Sauce Walka - Sauce Ghetto Gospel 3 Music Album Reviews

Sauce Walka - Sauce Ghetto Gospel 3 Music Album Reviews
The Houston rapper reprises his Sauce Ghetto Gospel series, bringing his booming baritone to diaristic confessions and slick songs of celebration.

Most Sauce Walka songs adhere to the same basic blueprint, regardless of their themes. The Houston rapper’s voice starts out at conversational levels—well, the type of conversation you have with your loudest friend at a moderately turnt party—and usually ends with every bar landing at full force, like a preacher booming from a pulpit of fire and candy paint. Walka (born Albert Mondane) has used that template since he began spitting under that name in 2014—a framework that he’s applied to a dizzying array of beats, from trap and Miami bass to early aughts New York boom-bap. But he’s also had a fascination with soul and gospel samples that stretches back to his very beginnings as A-Walk in the late 2000s. 2018’s Sauce Ghetto Gospel was the first time he devoted an entire project to rhyming over gospel samples. It’s undeniable that his powerful vocals, slick wordplay, and storytelling shines over these sounds, and the third entry in the Sauce Ghetto Gospel series proves he’s as potent as ever.

Walka is a singular presence on the mic, but a bold voice and bravado can only take you so far. Luckily, he matches that intensity with storytelling that builds on big emotions and tearful confessions, finding a middle ground between vintage Boosie and younger bleeding hearts, like YoungBoy Never Broke Again. There are moments where he imagines never seeing his children or feeling sunshine on his skin again (“First Testament”), and others where he calls out rappers for faking lean addictions, only to descend through the memories of his own paralyzing addiction (“I Dropped It”).  

His attention to emotion and detail is further magnified on songs like “Brothers Story,” where a drug deal gone bad leads to squeezed triggers and rivers of blood. At first, the track seems to chronicle someone else’s narrative, with Walka rapping in the second person. But the scope widens gradually to reveal Walka is referring to his own brother’s death, as he self-administers a tongue-lashing: “This ain’t [Grand Theft Auto:] San Andreas/You got your lil’ brother murdered tryna get some head/And on top of that, you tried to finesse him like he was gettin’ bread.”

Lyrically, the Sauce Ghetto Gospel series is designed to purge demons, but there are a handful of lighter moments to ease the pressure. Walka brings the same conviction to “Slab Holiday,” a thunderous celebration of Houston car culture, and the blow-a-bag-on-your-shawty anthem “Good Coochie.” Songs grind to a halt when Walka becomes a little too relaxed; occasionally, he falls back on ill-informed hot takes and boorish language that goes from absurd to offensive. It’s unfortunate to hear Walka delve into the struggles of people hardworking people in the first half of “GG3 Intro,” only to default to boneheaded theories on Black-on-Black crime and then claim that Kanye West was “crucified” by the media. He puts his foot in his mouth often enough for it to leave a bitter taste, but not often enough to fully derail the album; they are awkward bumps on an otherwise smooth ride.

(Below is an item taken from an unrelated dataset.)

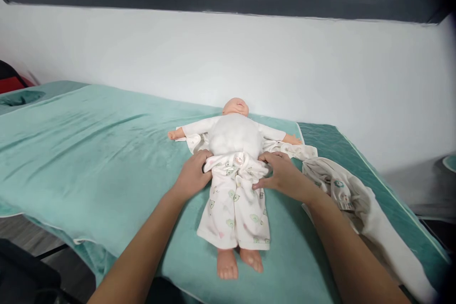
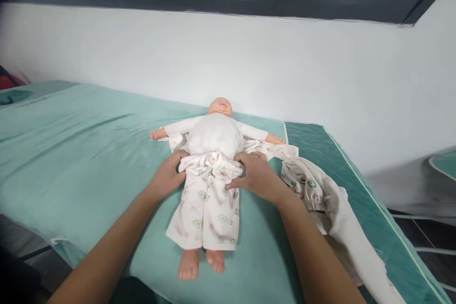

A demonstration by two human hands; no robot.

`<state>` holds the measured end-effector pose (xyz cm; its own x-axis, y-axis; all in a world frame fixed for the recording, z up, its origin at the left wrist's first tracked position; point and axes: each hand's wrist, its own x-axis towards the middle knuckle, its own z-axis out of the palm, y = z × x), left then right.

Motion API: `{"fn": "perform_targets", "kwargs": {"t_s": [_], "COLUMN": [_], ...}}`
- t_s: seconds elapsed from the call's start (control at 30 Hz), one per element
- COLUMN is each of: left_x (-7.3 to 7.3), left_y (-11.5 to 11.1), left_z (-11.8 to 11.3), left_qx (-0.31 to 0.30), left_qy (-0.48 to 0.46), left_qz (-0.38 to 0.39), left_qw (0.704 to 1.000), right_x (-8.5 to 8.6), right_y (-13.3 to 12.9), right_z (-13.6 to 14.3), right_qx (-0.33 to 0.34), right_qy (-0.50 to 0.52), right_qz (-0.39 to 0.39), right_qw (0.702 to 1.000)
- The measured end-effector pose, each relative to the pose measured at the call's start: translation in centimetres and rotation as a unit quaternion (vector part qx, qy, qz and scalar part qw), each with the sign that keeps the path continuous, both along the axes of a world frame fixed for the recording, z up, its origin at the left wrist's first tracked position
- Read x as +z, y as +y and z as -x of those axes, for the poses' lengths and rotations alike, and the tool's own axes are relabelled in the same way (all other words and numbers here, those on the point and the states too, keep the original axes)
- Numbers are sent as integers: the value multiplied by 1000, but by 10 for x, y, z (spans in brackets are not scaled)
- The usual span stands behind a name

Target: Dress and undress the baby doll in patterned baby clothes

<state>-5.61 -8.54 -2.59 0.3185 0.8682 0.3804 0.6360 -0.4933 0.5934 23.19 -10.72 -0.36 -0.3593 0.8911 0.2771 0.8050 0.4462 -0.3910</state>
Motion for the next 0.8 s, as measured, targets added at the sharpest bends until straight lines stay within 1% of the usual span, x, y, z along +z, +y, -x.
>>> {"fn": "perform_targets", "kwargs": {"t_s": [0.1, 0.23, 0.4, 0.5, 0.57, 0.63, 0.67, 0.73, 0.8], "left_x": [-2, 0, 6, 6, 4, 2, 1, -1, -3], "left_y": [0, 5, 24, 37, 40, 36, 30, 12, -11], "left_z": [-1, -5, -17, -24, -24, -22, -20, -15, -10], "left_qx": [14, 42, 86, 92, 88, 73, 62, 39, 23], "left_qy": [14, 1, 4, 12, 12, 13, 13, 13, 12], "left_qz": [-16, -39, -55, -72, -79, -84, -86, -88, -84], "left_qw": [1000, 998, 995, 993, 993, 994, 994, 995, 996], "right_x": [-5, -5, -8, -15, -19, -21, -21, -21, -20], "right_y": [2, -1, -3, -1, 0, 1, 1, 1, 1], "right_z": [6, 14, 23, 29, 32, 33, 33, 31, 29], "right_qx": [-24, -53, -106, -127, -133, -133, -129, -119, -104], "right_qy": [0, 18, 60, 75, 72, 66, 65, 69, 73], "right_qz": [-3, -33, -82, -120, -130, -123, -114, -103, -106], "right_qw": [1000, 998, 989, 982, 980, 981, 983, 985, 986]}}
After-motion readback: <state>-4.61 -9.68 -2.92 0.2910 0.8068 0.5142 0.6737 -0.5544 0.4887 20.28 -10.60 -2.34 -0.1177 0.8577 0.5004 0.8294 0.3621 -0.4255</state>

Walka has proven time and time again that he can rap over anything, but there’s a reason that he’s committed to the Sauce Ghetto Gospel series enough to pump out three volumes. His words land with more purpose over these beats; the flows become more unpredictable, and, for a while, his perspective is the only one that matters. Much like the Daringer-produced beat he rapped over during his spotlight appearance on YouTube freestyle series From the Block last year, Sauce Ghetto Gospel 3’s best songs are intoxicating because they draw from the well that inspired Walka to rap in the first place—of all the beats he’s tamed, these are where he’s most willing to bleach the bones of his past and cruise around in souped-up cars for the pure joy of it. It’s hardly revolutionary, but Sauce Ghetto Gospel 3 is a reminder of just how satisfying the bread and butter can be.